Diberitakan Kompas.com, kasus ini bermula saat pesawat bertipe baru dan belum pernah dioperasikan oleh PT Garuda Indonesia ini mendarat di hanggar milik PT Garuda Maintenance Facility (GMF) Bandara Soekarno-Hatta.
Penemuan barang mewah oleh petugas Bea dan Cukai di lambung pesawat Garuda dengan nomor penerbangan GA9721 bertipe Airbus A330-900 Neo terjadi pada Minggu (17/11/2019) lalu.
Petugas menemukan onderdil motor mewah Harley Davidson dan sepeda Bromptom ilegal di pesawat yang baru datang dari pabrik Airbus di Perancis ini.
Serta, 3 koli berisi dua sepeda baru merk Brompton dan aksesoris sepeda lainnya.

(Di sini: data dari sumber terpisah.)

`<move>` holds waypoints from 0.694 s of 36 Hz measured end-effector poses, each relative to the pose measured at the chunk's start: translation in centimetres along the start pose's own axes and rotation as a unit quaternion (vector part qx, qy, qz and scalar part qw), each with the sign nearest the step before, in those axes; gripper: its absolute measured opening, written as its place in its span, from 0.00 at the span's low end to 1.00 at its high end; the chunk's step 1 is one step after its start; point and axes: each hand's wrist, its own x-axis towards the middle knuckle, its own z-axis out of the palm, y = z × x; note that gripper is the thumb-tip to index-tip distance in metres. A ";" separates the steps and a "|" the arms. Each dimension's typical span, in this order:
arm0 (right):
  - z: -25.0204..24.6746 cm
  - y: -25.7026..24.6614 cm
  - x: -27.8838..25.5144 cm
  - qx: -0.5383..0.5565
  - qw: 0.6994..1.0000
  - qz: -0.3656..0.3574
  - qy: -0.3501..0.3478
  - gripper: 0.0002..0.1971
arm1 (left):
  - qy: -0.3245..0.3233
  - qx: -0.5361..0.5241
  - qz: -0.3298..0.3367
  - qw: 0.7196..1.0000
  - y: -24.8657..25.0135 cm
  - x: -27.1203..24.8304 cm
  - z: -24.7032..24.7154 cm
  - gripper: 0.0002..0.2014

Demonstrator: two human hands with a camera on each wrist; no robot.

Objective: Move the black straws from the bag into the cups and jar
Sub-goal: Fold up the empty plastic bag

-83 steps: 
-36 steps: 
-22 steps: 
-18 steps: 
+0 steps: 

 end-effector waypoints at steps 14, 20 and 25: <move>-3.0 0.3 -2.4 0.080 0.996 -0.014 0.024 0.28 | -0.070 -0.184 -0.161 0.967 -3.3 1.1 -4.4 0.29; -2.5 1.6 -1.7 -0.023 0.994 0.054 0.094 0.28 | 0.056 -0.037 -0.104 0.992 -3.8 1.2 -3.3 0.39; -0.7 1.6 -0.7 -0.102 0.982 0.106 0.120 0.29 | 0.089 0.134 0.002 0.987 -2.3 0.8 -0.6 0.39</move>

Kedatangan pesawat sebelumnya telah dilaporkan kepada pihak Bea dan Cukai.
Kala itu, pesawat mengangkut 10 orang kru sesuai dokumen general declaration crew list dan 22 orang penumpang sesuai dokumen passenger manifest.
Setelah itu, Direktur Utama Garuda Indonesia I Gusti Ngurah Askhara Danadiputra alias Ari Askhara dinyatakan dipecat oleh Menteri BUMN Erick Thohir pada Kamis (5/12/2019).
Kendati demikian, pelepasan jabatan Ari Askhara terlebih dahulu menunggu proses RUPS, karena Garuda merupakan salah satu perusahan terbuka.
Selain memecat Ari Askhara, Erick Thohir juga memecat empat direksi Garuda Indonesia.
Empat direksi tersebut ialah Direktur Operasi Bambang Adisurya Angkasa, Direktur Kargo dan Pengembangan Usaha Mohammad Iqbal, Direktur Teknik dan Layanan Iwan Joeniarto serta Direktur Human Capital Garuda Indonesia Heri Akhyar.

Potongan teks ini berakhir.